CHICO — In an empty field in northwest Chico, Mark Stemen has visions of towering tomatoes, sprawling squash and fabulous flowers sprouting from the ground.
The Oak Way Community Garden, at West Eighth and Nord avenues, has already connected to water, had its soiled tilled and a cover crop planted by volunteers, and is now at the fourth step — fundraising. When completed, the Oak Way project will be the city’s second largest community garden.
“This is an opportunity for us to enable people to come out and grow their own food,” said Stemen, Butte Environmental Council board president, local activist and Chico State University professor whose Geography 498 students have helped lead this project. “This one is really well-planned and it models exactly after the Humboldt garden.”
“For us, the most important word in community garden isn’t garden,” Stemen said. “The biggest thing here is we are going to grow community.”
A major highlight is the garden will be universally accessible, with easy access to those with disabilities or senior citizens.
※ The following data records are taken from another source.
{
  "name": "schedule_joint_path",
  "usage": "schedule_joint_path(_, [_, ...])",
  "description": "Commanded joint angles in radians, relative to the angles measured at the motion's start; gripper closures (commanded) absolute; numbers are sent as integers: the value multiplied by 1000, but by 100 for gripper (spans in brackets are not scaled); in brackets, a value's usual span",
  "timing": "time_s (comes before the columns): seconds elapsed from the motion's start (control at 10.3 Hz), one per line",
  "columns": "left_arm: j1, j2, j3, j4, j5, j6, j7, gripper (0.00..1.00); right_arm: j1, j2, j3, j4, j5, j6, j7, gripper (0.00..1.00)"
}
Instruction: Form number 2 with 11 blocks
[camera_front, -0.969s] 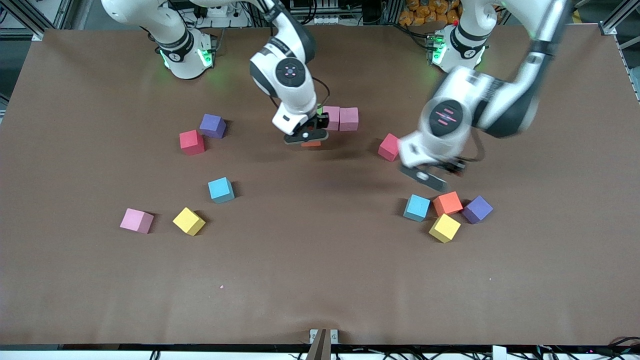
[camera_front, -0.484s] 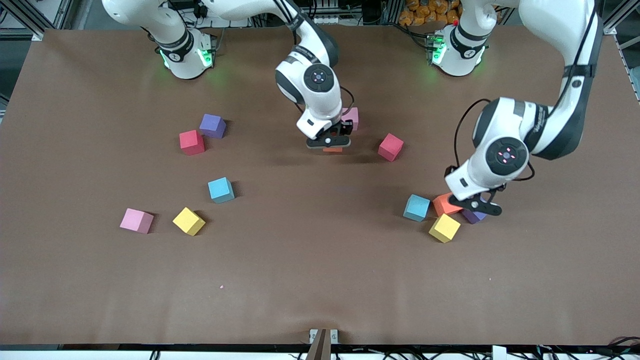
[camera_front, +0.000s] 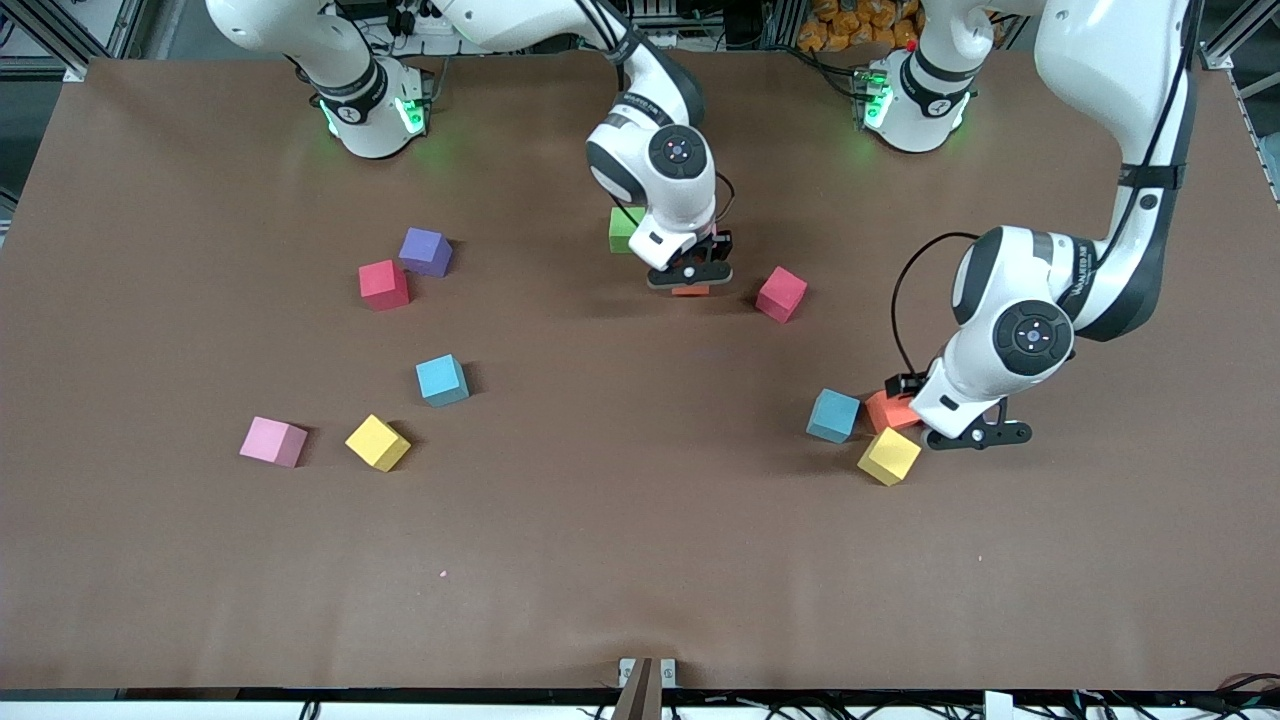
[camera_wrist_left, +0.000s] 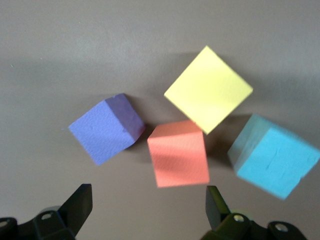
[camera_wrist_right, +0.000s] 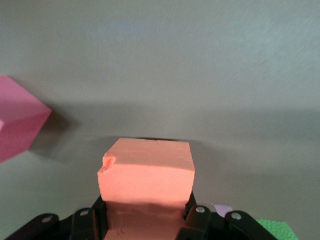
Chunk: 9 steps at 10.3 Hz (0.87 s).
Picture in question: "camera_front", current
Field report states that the silver metal bracket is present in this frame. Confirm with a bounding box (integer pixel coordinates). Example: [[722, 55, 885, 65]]
[[617, 657, 678, 689]]

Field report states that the yellow foam cube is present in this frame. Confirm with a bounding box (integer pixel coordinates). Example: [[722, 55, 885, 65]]
[[344, 413, 413, 473], [856, 426, 923, 488]]

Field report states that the green foam cube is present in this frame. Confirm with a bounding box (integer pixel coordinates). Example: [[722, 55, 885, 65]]
[[608, 206, 646, 255]]

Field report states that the aluminium frame profile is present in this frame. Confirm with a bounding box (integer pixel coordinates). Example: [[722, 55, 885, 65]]
[[0, 0, 151, 83], [1198, 0, 1280, 73]]

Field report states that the red foam cube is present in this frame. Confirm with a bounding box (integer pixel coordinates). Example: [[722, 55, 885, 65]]
[[358, 259, 412, 313], [755, 265, 809, 324]]

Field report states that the brown camera stand post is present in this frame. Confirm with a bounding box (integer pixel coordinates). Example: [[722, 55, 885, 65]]
[[610, 658, 664, 720]]

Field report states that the cyan foam cube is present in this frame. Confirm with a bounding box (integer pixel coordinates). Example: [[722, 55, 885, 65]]
[[805, 388, 863, 445], [415, 354, 471, 408]]

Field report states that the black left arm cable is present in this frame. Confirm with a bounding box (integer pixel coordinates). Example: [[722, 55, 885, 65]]
[[884, 232, 981, 397]]

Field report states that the white power strip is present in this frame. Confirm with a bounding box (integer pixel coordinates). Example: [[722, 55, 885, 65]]
[[385, 0, 471, 41]]

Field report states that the black cable bundle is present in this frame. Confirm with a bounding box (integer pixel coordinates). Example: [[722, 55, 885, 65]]
[[1213, 672, 1280, 713]]

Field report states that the brown table cover sheet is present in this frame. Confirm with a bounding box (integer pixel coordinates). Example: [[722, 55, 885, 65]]
[[0, 48, 1280, 691]]

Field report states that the purple foam cube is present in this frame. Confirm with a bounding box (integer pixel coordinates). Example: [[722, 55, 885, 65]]
[[398, 227, 455, 279]]

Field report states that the bag of oranges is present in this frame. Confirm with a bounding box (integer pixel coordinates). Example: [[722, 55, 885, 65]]
[[795, 0, 921, 53]]

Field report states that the white rack device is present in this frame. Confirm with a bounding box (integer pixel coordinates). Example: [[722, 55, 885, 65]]
[[620, 0, 701, 51]]
As part of that goal, BEC has partnered with Independent Living Services of Northern California, which sees community agriculture as a new method for health and independence for people with disabilities.
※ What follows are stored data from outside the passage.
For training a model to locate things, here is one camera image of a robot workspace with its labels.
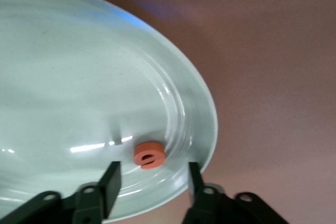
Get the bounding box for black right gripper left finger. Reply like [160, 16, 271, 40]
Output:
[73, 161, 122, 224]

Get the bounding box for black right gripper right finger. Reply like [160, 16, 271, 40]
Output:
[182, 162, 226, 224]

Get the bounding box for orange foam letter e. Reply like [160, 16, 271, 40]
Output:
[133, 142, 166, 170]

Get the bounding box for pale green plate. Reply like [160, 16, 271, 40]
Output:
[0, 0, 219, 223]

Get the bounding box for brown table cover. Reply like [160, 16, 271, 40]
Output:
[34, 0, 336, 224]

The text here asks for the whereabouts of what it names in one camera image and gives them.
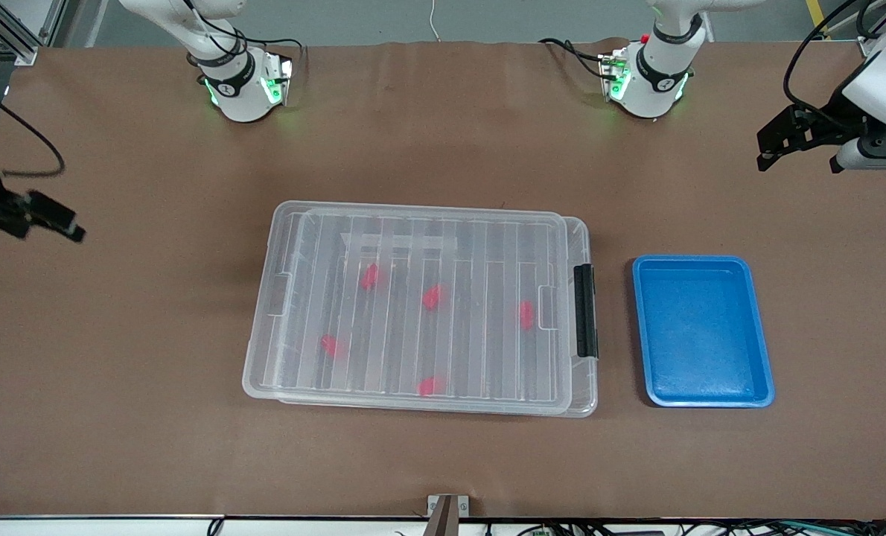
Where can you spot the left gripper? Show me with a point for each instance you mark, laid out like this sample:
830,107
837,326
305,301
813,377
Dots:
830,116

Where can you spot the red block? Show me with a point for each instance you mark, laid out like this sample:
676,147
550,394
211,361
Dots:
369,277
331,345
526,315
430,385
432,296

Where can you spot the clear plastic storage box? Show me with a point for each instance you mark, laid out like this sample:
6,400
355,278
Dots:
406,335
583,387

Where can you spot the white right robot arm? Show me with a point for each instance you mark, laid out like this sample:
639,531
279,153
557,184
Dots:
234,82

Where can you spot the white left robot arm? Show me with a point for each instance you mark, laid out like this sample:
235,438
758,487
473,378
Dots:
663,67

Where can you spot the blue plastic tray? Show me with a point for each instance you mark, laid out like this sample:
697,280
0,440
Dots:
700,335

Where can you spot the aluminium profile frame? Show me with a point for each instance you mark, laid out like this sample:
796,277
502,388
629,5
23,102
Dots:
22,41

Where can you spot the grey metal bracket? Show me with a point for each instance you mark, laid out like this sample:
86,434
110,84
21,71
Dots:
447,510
“For people that are on a fixed income, cheap food is usually the lousy food,” said ILSNC Executive Director Evan LeVang. “This provides a new avenue for people who traditionally don’t have access to affordable, healthy good food as well as the knowledge on how to purchase and prepare it.”
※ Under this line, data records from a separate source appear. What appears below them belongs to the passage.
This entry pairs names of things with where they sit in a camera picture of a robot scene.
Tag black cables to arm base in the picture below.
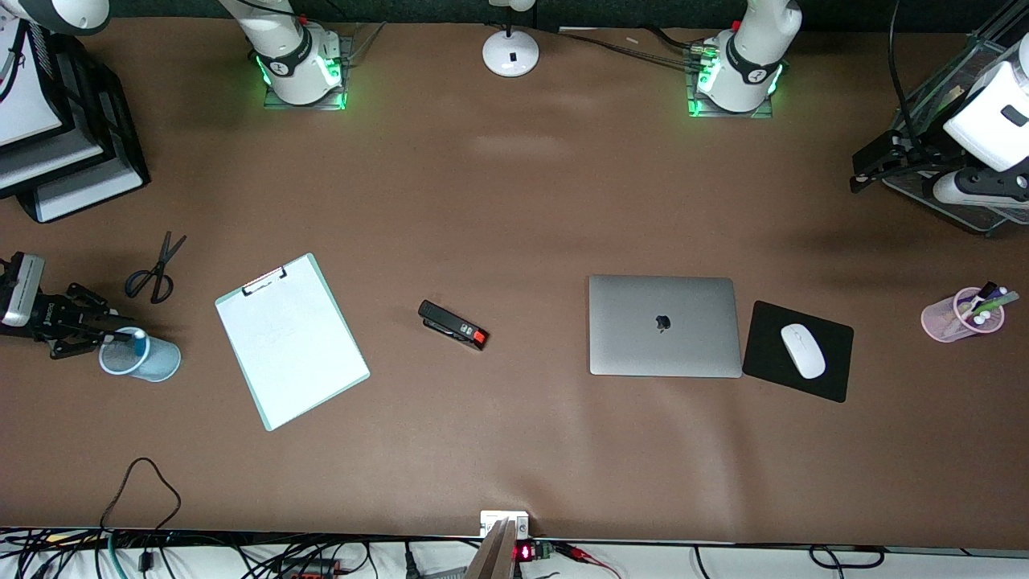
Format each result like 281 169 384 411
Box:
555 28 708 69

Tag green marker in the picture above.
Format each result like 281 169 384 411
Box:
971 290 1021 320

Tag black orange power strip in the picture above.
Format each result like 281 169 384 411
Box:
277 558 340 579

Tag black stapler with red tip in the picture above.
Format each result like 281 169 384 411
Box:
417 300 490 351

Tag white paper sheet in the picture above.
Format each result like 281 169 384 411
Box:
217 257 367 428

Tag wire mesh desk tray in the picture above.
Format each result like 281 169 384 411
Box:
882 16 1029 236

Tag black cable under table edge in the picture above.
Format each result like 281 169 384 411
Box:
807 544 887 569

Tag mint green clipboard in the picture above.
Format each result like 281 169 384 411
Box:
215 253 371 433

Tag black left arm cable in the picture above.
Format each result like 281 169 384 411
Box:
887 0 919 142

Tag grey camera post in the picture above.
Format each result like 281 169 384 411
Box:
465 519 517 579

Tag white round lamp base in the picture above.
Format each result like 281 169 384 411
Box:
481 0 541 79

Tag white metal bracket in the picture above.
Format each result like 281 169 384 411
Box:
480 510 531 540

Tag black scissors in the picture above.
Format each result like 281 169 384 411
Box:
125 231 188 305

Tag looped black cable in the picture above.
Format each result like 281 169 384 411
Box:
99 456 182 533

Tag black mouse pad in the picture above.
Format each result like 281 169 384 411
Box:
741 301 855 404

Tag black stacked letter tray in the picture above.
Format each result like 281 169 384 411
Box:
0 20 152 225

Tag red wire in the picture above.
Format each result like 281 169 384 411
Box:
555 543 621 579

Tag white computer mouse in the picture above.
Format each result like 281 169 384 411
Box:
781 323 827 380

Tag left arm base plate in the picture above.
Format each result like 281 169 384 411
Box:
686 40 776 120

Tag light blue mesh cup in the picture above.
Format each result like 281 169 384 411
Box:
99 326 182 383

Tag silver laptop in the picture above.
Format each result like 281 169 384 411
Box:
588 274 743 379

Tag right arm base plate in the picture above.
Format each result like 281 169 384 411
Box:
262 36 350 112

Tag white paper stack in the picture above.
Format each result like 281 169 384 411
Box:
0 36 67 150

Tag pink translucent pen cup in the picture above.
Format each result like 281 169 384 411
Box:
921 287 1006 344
Community gardens also create opportunities to enjoy fresh air, exercise, socialize, improve self-esteem and have access to fresh produce, he said. “We sit on really good land; there is available water and we are in an agricultural area,” LeVang said. “For our folks we serve to be part of this agricultural economy and movement toward small farming is really exciting … I think we are at the front edge of a coming wave.”